*YOUR GOAL*.
Every line in the data must be transcribed exactly.

*DATA TO USE*.
####################

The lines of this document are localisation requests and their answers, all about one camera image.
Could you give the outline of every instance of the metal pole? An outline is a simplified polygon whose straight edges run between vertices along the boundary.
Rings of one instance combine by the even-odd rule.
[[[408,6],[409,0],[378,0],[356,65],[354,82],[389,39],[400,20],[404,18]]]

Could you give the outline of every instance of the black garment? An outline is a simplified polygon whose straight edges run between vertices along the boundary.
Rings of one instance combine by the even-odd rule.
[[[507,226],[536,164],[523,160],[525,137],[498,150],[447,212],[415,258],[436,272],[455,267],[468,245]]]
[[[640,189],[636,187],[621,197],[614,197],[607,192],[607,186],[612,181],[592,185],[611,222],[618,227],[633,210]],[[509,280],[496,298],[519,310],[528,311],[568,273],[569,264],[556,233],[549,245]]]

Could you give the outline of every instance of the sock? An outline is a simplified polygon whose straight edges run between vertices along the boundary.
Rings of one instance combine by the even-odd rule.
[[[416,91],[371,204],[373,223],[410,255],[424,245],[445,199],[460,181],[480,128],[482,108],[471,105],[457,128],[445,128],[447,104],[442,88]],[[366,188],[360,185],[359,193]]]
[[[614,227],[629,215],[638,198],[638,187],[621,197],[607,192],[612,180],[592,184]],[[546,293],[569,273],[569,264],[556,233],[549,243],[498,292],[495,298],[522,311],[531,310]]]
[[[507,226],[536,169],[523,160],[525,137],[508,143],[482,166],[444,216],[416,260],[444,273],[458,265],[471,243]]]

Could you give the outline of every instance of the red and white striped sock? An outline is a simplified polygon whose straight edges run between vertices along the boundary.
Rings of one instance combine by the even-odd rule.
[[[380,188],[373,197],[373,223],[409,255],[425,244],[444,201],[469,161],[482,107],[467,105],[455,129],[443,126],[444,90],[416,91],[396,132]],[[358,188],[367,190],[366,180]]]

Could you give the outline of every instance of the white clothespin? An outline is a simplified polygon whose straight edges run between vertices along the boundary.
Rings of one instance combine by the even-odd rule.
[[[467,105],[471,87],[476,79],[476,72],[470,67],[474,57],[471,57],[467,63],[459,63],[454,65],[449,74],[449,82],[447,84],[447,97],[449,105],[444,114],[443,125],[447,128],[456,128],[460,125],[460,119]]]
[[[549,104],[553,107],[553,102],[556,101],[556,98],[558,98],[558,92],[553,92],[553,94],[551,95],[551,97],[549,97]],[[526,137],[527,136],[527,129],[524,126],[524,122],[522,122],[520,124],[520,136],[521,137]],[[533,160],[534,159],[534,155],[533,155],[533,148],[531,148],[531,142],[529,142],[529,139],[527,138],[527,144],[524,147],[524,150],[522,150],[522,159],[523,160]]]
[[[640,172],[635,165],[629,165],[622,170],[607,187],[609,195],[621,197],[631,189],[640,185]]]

####################

*ANSWER SPACE*.
The lines of this document are localisation requests and their answers, all about one camera image.
Could you give the outline of every instance of the metal pole? An outline is a simplified polygon whose straight edges run between vertices along the boundary.
Rings of one instance combine by the even-odd rule.
[[[408,6],[409,0],[378,0],[356,65],[354,82],[389,39],[400,20],[404,18]]]

Could you give the outline of every instance of the black garment? An outline is a simplified polygon whose straight edges run between vertices along the boundary.
Rings of one instance combine by the even-odd rule.
[[[507,226],[536,164],[523,160],[525,137],[498,150],[447,212],[415,258],[436,272],[455,267],[468,245]]]
[[[640,189],[636,187],[621,197],[614,197],[607,192],[607,186],[612,181],[592,185],[611,222],[618,227],[633,210]],[[509,280],[496,298],[519,310],[528,311],[568,273],[569,264],[556,233],[549,245]]]

Could you give the outline of every instance of the sock? An outline is a simplified polygon whose straight edges run between vertices along the boundary.
Rings of one instance combine by the even-odd rule.
[[[416,91],[371,204],[373,223],[410,255],[424,245],[445,199],[460,181],[480,128],[482,108],[471,105],[457,128],[445,128],[447,104],[442,88]],[[366,188],[360,185],[359,193]]]
[[[614,227],[629,215],[638,198],[638,187],[621,197],[607,192],[612,180],[592,184]],[[546,293],[569,273],[569,264],[556,233],[549,243],[498,292],[495,298],[522,311],[531,310]]]
[[[507,226],[536,169],[523,160],[525,137],[508,143],[482,166],[444,216],[416,260],[444,273],[458,265],[471,243]]]

Could you give the outline of every instance of the red and white striped sock? An outline is a simplified polygon whose straight edges run between vertices along the boundary.
Rings of one instance combine by the even-odd rule.
[[[380,188],[373,197],[373,223],[409,255],[425,244],[444,201],[469,161],[482,107],[467,105],[455,129],[443,126],[444,90],[416,91],[396,132]],[[358,188],[367,190],[366,180]]]

Could you give the outline of every instance of the white clothespin? An outline is a simplified polygon whose straight edges run between vertices along the boundary.
Rings of one instance combine by the even-odd rule.
[[[467,105],[471,87],[476,79],[476,72],[470,67],[474,57],[471,57],[467,63],[459,63],[454,65],[449,74],[449,82],[447,84],[447,97],[449,105],[444,114],[443,125],[447,128],[456,128],[460,125],[460,119]]]
[[[549,104],[553,107],[553,102],[556,101],[556,98],[558,98],[558,92],[553,92],[553,94],[551,95],[551,97],[549,97]],[[526,137],[527,136],[527,129],[524,126],[524,122],[522,122],[520,124],[520,136],[521,137]],[[533,160],[534,159],[534,155],[533,155],[533,148],[531,148],[531,142],[529,142],[529,139],[527,138],[527,144],[524,147],[524,150],[522,150],[522,159],[523,160]]]
[[[640,172],[635,165],[629,165],[622,170],[607,187],[609,195],[621,197],[631,189],[640,185]]]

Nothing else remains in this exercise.